In order to run the code you will need to export the path of dafi files if you haven’t already.
This is done as follows:
export PYTHONPATH="<DAFI_DIR>:$PYTHONPATH"
export PATH="<DAFI_DIR>/bin:$PATH"
where <DAFI_DIR>
is replaced with the correct path to the DAFI directory.
Next we have to create the main input file. This is the input file for the data assimilation code The input file is called dafi.in and looks like this:
dafi:
model_file: lorenz.py
inverse_method: EnKF
nsamples: 100
ntime: 200
verbosity: 1
inverse:
model:
input_file: lorenz.in
The input file above has all possible inputs, just for reference, but we have commented out those which are not used in this case or for which we use the default values.
In the input file we specify the dynamic model (which we just created), the input file for the dynamic model, and the data-assimilation method we want to use.
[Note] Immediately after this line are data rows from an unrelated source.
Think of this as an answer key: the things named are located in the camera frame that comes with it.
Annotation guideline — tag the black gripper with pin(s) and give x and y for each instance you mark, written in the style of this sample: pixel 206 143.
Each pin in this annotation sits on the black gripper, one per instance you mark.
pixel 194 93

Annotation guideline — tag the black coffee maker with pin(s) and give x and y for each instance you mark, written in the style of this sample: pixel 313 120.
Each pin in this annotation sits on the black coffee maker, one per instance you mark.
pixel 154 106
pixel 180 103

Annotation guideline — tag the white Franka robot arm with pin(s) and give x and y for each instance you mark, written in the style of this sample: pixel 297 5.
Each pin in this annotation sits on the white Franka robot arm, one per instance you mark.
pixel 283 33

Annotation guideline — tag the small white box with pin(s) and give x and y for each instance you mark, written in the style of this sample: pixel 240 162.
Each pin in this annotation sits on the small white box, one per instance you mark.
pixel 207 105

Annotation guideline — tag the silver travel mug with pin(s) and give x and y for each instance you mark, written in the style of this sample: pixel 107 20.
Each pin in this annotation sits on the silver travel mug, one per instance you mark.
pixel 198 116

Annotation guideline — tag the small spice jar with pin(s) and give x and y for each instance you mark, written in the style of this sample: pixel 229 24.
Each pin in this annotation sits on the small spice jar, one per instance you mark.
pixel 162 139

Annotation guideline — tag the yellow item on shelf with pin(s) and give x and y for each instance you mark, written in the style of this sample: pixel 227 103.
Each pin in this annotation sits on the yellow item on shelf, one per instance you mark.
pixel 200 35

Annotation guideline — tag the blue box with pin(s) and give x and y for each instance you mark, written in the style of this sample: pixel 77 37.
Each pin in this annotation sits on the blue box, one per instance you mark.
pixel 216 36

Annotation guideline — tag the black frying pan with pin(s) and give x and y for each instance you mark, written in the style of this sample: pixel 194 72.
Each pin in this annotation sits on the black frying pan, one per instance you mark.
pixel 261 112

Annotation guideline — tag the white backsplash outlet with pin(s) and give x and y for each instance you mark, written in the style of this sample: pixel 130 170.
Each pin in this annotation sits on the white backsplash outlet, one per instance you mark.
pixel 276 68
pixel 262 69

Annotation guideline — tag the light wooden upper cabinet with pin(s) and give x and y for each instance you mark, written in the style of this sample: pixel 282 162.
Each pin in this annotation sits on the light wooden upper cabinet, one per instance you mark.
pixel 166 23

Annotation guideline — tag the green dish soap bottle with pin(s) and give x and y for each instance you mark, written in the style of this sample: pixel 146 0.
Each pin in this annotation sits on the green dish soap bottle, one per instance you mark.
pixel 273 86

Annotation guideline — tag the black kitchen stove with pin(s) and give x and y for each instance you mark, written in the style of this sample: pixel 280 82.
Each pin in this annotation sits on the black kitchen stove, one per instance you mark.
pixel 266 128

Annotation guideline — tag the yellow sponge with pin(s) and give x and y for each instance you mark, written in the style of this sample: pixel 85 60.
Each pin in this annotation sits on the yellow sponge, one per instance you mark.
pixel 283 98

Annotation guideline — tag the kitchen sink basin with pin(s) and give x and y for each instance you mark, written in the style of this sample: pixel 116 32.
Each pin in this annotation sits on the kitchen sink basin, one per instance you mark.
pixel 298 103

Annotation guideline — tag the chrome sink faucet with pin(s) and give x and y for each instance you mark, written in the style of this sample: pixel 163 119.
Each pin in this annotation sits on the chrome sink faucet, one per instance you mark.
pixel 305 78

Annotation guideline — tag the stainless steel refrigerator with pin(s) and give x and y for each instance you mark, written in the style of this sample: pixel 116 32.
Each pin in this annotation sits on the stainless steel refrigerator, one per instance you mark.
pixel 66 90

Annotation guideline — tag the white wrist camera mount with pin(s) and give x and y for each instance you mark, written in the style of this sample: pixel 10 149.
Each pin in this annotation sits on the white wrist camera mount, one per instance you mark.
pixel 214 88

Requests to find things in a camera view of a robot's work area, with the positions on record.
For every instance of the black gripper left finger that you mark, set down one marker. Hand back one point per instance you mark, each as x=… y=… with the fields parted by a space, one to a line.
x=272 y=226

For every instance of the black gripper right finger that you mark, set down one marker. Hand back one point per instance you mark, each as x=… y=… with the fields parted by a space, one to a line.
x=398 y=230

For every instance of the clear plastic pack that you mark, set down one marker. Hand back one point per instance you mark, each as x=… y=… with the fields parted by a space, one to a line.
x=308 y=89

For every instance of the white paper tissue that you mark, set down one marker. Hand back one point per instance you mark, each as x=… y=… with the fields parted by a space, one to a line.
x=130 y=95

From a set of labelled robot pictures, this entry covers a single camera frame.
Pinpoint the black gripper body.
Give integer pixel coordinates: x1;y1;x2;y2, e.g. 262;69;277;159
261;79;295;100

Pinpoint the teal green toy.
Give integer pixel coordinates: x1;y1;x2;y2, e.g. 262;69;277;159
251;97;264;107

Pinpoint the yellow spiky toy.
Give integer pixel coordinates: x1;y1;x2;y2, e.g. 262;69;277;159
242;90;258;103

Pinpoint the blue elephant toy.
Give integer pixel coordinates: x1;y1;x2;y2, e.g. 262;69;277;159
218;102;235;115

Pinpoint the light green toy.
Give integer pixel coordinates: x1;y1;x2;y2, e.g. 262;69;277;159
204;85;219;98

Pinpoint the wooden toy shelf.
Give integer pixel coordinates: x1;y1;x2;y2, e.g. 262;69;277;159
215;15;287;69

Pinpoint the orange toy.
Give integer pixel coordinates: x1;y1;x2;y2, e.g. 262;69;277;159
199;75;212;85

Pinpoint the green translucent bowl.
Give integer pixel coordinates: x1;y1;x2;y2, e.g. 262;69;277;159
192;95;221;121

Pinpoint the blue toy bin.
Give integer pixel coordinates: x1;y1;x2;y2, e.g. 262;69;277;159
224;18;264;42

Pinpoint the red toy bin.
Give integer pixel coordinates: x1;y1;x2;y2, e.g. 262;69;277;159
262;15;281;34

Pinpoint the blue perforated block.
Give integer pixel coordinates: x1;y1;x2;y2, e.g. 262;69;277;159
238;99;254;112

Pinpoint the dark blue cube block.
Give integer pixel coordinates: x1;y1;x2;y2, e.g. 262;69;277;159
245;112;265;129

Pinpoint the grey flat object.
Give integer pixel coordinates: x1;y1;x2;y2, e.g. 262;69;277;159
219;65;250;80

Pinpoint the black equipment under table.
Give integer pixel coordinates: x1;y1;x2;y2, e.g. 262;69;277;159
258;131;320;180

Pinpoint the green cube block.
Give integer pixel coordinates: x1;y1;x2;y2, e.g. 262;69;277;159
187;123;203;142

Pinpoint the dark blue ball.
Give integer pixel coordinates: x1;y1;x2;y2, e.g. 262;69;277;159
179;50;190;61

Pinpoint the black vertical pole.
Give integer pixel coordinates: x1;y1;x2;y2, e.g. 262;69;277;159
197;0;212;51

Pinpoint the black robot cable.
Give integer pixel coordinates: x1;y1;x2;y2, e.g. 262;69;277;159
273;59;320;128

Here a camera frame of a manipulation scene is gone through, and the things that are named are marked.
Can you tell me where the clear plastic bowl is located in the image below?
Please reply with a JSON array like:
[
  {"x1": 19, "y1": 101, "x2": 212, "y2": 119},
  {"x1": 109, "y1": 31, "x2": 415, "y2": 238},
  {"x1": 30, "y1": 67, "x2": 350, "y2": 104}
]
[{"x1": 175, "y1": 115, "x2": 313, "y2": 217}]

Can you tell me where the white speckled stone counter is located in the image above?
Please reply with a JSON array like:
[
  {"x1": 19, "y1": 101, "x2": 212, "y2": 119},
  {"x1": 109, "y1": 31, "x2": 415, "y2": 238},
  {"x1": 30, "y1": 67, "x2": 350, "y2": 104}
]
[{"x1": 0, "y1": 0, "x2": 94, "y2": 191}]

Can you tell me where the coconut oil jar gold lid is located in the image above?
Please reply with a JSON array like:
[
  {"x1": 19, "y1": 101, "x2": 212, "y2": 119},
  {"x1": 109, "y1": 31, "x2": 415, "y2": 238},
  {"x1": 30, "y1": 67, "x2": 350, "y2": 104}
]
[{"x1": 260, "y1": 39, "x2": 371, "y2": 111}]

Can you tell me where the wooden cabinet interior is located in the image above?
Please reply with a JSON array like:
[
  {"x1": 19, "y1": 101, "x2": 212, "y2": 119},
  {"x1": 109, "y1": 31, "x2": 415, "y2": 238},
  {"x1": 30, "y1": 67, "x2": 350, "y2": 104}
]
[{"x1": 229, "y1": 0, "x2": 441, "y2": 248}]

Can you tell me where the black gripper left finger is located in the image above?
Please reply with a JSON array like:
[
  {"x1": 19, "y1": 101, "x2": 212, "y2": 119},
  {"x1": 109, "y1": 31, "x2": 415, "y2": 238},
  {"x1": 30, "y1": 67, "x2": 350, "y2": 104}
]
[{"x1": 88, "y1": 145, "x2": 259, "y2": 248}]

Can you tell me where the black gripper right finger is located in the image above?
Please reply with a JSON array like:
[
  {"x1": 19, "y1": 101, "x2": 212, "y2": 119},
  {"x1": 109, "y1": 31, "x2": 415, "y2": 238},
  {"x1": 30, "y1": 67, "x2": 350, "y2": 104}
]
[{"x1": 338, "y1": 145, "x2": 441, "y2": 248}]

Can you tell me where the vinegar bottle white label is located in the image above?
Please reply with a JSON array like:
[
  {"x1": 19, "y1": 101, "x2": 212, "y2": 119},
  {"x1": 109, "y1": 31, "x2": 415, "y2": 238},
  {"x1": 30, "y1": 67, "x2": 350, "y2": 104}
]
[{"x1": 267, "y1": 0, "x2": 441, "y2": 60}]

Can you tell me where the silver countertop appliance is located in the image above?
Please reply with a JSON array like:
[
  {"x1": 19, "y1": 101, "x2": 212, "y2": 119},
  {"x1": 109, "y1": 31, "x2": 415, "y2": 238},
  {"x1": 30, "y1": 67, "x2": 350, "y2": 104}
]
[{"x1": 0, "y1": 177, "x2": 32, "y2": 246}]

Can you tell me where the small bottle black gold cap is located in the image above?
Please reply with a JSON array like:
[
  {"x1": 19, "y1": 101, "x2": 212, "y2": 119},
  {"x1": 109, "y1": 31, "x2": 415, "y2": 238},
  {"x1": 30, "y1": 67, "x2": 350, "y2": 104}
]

In this case we will use the ensemble Kalman filter (EnKF). See the theory section for more information on this method and a complete list of options.
We then specify the total data assimilation steps.
Note that the dynamic model’s get_obs
method needs to be able to return observations at precisely these times.
We will run the code for one minute of data with a sampling frequency of 2Hz.
Finally we specify the number of samples as 100.
Finally, we can run the data-assimilation code:
dafi.py dafi.in
Information on the progress will be printed to the screen.
This should take about 1-2 minutes.
The results are saved to the results_dafi
directory, and we had our dynamic model save some results to results_lorenz
as well.
The data assimilation is complete! We have provided a post-processing script to plot all these results. We will not go into the details of the script, but feel free to take a look at it. To run it:
./plot_results.py
This is a section of the results:
Without the samples, it is easier to compare both the baseline model and the data-assimilation model to the truth:
The inferred parameter \(\rho\) is shown below. The inferred value is much closer to the truth than our initial estimate.
We recommend you play with the inputs and run your own cases.